### Recorded data
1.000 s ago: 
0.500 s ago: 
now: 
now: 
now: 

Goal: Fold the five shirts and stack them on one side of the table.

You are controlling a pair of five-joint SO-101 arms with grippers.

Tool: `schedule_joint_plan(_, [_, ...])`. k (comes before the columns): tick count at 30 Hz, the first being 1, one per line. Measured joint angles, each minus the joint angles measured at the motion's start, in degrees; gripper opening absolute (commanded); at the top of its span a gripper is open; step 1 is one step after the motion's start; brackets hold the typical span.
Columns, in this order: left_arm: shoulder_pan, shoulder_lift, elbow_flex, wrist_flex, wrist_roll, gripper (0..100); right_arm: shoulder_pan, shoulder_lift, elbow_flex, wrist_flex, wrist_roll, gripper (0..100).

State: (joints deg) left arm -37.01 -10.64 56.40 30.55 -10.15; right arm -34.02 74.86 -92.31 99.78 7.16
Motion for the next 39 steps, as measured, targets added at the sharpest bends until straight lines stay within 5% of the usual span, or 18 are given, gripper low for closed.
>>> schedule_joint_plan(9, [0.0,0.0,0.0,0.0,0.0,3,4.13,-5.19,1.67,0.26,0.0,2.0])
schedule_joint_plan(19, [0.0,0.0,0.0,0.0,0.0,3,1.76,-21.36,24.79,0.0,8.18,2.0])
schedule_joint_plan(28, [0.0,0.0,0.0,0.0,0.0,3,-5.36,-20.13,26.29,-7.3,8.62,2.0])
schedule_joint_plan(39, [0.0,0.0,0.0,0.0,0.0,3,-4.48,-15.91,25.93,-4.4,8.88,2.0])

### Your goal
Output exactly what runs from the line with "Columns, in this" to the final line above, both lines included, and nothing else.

### Response area
Columns, in this order: left_arm: shoulder_pan, shoulder_lift, elbow_flex, wrist_flex, wrist_roll, gripper (0..100); right_arm: shoulder_pan, shoulder_lift, elbow_flex, wrist_flex, wrist_roll, gripper (0..100).

State: (joints deg) left arm -37.01 -10.64 56.40 30.55 -10.15; right arm -34.02 74.86 -92.31 99.78 7.16
Motion for the next 39 steps, as measured, targets added at the sharpest bends until straight lines stay within 5% of the usual span, or 18 are given, gripper low for closed.
>>> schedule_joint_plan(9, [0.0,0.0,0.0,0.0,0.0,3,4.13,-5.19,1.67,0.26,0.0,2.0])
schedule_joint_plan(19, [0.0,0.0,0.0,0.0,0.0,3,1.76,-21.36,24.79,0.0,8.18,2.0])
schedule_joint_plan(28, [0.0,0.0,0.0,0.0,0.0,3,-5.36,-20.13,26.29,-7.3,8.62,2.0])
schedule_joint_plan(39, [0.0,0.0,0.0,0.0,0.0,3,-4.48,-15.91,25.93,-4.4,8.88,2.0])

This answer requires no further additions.